Problem:

The client had 10 monthly bill cycles, and during such bill cycle days, the billing process was connected to the DB cluster in 20 streams. After the process had started the replication the above-mentioned billing process failed with the “could not send data to the client: Connection reset by peer” error. The client reduced the number of streams to 10 still facing the same issue. After this, the client shuts another daemon process which should run in parallel with the billing process as a workaround.

Process:

Step 1 – initial investigation and the meeting with the client:

In the meeting, our experts discussed the following topics:

Connection Reset Troubleshooting:

  • Discussed connection reset error during bulk database processing.
  • Error that impacted logical and physical replication and terminated some connections.
  • I supported cases with Red Hat and VMWare and found no external issues; the TCP dump also showed no network problems.
  • Database Issues:

  • The team suspected the database itself was causing the issue, as all other components functioned properly.
  • Network Utilization:

  • Grafana monitoring on April 15th showed no network spikes correlating with the errors.
  • Planned as a next step to joint call with the network team to address connection resets during bulk processing in Postgres databases.
  • Database Connection Issues:

  • Suspected missing database parameters and Pgpool dropping connections, affecting replication.
  • Network Configuration:

  • Database and Pgpool were not on the same subnet but connected through a horse.
  • Performance improved after running analysis and vacuum commands
  • PG Pool Issue:

  • Debated over PG Pool causing idle session termination without a solution yet.
  • Scheduled another meeting with network experts to address connection drops and performance issues.

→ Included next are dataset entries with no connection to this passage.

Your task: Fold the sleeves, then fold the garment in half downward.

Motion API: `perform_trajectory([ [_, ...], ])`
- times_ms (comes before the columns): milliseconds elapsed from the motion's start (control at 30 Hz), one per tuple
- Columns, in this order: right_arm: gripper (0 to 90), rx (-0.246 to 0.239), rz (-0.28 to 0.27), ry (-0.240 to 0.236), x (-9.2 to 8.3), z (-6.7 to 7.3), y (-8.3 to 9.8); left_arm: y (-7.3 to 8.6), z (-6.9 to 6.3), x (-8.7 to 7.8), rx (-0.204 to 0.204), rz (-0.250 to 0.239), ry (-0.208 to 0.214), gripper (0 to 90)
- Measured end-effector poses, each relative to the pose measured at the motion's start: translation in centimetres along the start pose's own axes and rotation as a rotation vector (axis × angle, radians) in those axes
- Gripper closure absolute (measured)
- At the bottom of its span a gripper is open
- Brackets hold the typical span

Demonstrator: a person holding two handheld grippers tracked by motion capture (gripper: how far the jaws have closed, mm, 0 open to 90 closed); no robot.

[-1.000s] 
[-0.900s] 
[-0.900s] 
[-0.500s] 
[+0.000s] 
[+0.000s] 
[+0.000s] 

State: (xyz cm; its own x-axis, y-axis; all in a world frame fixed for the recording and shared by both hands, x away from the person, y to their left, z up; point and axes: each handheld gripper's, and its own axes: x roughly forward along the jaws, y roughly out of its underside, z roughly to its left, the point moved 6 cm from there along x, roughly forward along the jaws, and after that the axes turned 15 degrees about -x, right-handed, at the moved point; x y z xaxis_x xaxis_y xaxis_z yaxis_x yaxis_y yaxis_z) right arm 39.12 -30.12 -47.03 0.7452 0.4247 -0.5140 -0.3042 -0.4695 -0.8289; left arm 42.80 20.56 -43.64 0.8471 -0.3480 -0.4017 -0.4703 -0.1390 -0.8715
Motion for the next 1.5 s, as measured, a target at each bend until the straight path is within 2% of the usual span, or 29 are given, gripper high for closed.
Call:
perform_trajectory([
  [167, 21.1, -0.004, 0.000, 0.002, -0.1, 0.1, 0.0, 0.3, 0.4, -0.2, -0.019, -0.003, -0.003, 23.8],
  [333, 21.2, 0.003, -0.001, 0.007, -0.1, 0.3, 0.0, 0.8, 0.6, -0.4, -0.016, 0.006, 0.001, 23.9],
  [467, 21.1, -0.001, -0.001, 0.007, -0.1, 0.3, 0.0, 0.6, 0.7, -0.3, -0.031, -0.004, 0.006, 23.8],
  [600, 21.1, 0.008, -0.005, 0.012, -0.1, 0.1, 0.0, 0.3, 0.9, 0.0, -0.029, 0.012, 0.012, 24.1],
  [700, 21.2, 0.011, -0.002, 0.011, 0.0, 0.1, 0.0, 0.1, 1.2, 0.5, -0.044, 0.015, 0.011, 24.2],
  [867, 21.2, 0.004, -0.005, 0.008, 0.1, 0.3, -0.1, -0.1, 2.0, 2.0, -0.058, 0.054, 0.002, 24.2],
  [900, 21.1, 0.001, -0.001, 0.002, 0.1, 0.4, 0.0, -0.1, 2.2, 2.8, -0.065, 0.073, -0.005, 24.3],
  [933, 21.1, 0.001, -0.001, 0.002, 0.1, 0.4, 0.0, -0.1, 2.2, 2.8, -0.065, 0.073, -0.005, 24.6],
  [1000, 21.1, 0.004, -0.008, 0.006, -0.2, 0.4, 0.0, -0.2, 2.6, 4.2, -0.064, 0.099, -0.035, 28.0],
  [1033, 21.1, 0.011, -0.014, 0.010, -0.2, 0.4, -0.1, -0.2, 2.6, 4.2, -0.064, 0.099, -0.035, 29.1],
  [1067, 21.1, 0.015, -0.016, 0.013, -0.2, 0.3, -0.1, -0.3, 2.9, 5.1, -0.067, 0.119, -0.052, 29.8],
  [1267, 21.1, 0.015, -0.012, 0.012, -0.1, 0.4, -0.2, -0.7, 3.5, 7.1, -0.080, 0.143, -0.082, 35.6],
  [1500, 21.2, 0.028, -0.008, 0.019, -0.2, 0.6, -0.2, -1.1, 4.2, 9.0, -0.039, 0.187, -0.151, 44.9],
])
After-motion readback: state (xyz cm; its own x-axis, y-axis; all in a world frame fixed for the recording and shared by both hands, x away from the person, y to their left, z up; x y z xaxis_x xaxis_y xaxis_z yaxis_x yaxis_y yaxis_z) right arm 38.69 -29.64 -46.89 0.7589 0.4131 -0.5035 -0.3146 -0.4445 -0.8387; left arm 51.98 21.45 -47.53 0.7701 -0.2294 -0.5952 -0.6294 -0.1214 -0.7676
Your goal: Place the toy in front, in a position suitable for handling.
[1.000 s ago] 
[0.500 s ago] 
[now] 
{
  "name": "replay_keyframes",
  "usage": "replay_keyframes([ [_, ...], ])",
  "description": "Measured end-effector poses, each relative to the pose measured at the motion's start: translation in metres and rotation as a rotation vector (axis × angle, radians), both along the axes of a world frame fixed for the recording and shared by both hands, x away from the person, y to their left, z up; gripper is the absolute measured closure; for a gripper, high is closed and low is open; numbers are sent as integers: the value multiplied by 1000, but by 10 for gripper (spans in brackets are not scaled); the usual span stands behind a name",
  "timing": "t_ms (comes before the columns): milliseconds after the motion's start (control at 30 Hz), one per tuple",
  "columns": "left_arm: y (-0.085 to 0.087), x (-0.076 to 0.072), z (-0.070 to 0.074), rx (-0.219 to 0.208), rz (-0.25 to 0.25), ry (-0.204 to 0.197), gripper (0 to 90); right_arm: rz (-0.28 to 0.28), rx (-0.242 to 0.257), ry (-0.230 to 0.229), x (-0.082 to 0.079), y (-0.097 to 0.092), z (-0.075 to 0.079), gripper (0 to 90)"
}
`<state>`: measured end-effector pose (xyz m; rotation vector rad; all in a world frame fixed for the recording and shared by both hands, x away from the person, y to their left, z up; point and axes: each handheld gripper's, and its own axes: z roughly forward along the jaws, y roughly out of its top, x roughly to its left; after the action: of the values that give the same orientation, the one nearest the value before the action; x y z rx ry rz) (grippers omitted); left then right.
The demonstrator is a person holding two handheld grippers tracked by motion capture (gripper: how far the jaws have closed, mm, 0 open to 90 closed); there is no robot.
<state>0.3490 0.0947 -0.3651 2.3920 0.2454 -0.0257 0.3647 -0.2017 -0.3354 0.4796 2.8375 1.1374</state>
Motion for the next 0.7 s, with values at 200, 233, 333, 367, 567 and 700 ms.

    Step 2 – follow-up meeting with the client:

    At this meeting, our expert team discussed with the client the following topics:

    1. Connection Reset Issue:

  • Bulk processing on the production system caused connection resets.
  • Concluded as a network issue, suggested extended packet loss monitoring.
  • 2. Network Analysis:

  • Deeper network analysis with tools like Tcpdump is recommended.
  • Checked parameters like Ccp or timeout for anomalies.
  • 3. Subnet Configuration:

  • Pgpool and P1-time database confirmed on the same subnet; further expert analysis was needed.
  • 4. Evidence Gathering:

  • Collected evidence to determine if the issue is network-related or Postgres-related.
  • 5. TCP Zero Packet Issue:

  • Tcpdump showed TCP zero packets, indicating possible machine issues rather than Postgres.
  • 6. Network Issue:

  • Complex network setup affected application, replication, and connections; impacted both master and slave servers.
  • 7. Database Size and Replication:

  • Database size was: 500 GB with 32 CPUs.
  • Replication from production to standby using streaming and logical methods.
  • 8. IP Addresses:

  • Discussed various IPs for Pgpool VIP and connections to data sites.
  • 9. Network Issues Recap:

  • Network issues caused connection resets for databases and replication processes.
  • 10. Virtual IP:

  • Virtual IP for database 14 correlated with database 19, affecting primary database roles.
  • 11. Network Drivers and OS Tuning:

  • Planned to upgrade network drivers and tune operating systems for better performance.
  • 12. Database Tuning:

  • Shared load configuration for fine-tuning Pgpool settings.
  • Solution:

    After troubleshooting and checking the previous logs, the expert team suggested that the issue wasn’t related to the database. It was a network issue because not only client’s connections were dropped but streaming replication connections were also dropped.

    Conclusion:

    The client experienced connection resets during monthly billing cycles when connected to the database cluster, even after reducing the number of streams and shutting down parallel processes. Initial investigations and meetings identified the issue as a network problem rather than a database issue, despite TCP dumps showing no clear network spikes. Further analysis revealed that both client and replication connections were affected, indicating a complex network issue rather than a database fault. The team plans to upgrade network drivers, tune the OS, and conduct a deeper network analysis to resolve the problem.